流布本は全八巻・102話であるが、現存しない三巻本が最も原型に近いと考えられ、そのほか五巻62話の異本もある。伝本に古写本は無く、慶安四年片仮名本と寛文十年平仮名本が版本として刊行された流布本であり、神宮文庫本が五巻の近世写本である。
天竺・震旦よりは本朝に重心を置き、発心譚・遁世譚・極楽往生譚・仏教霊験談・高僧伝など、仏教関係の説話を集録。仏伝からの引用が多い。長明自身を含む隠遁者(西行が有名)が登場人物の主体をなす。盛名を良しとせず隠遁の道を選んだ高僧(冒頭の玄賓僧都の話など)をはじめ、心に迷いを生じたため往生し損なった聖、反対に俗世にありながら芸道に打ち込んで無我の境地に辿り着いた人々の生き様をまざまざと描き、編者の感想を加えている。人間の心の葛藤、意識の深層を透視したことで、従来の仏教説話集にはない新鮮さがある。

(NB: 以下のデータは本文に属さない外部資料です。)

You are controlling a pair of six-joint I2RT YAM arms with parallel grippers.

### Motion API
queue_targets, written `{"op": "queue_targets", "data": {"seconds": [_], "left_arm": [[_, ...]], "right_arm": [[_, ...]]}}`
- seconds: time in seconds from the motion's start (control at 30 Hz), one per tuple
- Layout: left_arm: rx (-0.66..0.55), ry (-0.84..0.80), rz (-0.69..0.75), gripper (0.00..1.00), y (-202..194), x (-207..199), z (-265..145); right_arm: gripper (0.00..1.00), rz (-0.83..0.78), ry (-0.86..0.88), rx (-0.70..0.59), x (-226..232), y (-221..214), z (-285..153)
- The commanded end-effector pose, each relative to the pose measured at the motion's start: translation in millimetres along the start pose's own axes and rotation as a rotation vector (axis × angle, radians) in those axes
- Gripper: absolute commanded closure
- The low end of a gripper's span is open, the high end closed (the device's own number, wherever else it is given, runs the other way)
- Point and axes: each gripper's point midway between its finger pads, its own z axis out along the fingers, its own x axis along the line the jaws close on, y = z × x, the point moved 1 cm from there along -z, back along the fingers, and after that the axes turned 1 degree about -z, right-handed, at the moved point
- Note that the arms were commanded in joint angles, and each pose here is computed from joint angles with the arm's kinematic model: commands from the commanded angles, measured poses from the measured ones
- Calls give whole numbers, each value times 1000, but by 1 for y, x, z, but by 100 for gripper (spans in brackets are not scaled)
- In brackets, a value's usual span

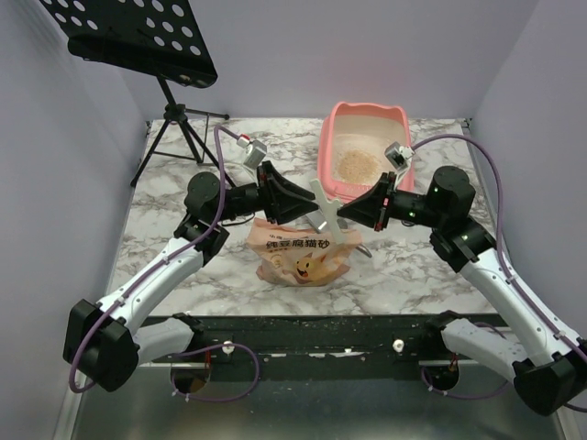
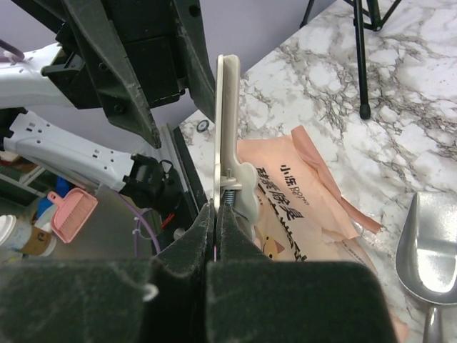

なお梁瀬一雄など一部の研究者からは、流布本の巻一~六と巻七・八では、背景となる思想などが異なっているとして「流布本の巻七・八は別人による増補ではないか」との指摘がされている[1]。
高尾稔など増補説に否定的な見解を取る研究者も多い[2]。いずれにせよ古写本が現存していない状況のため、論争に決着をつけるのは困難な状況である。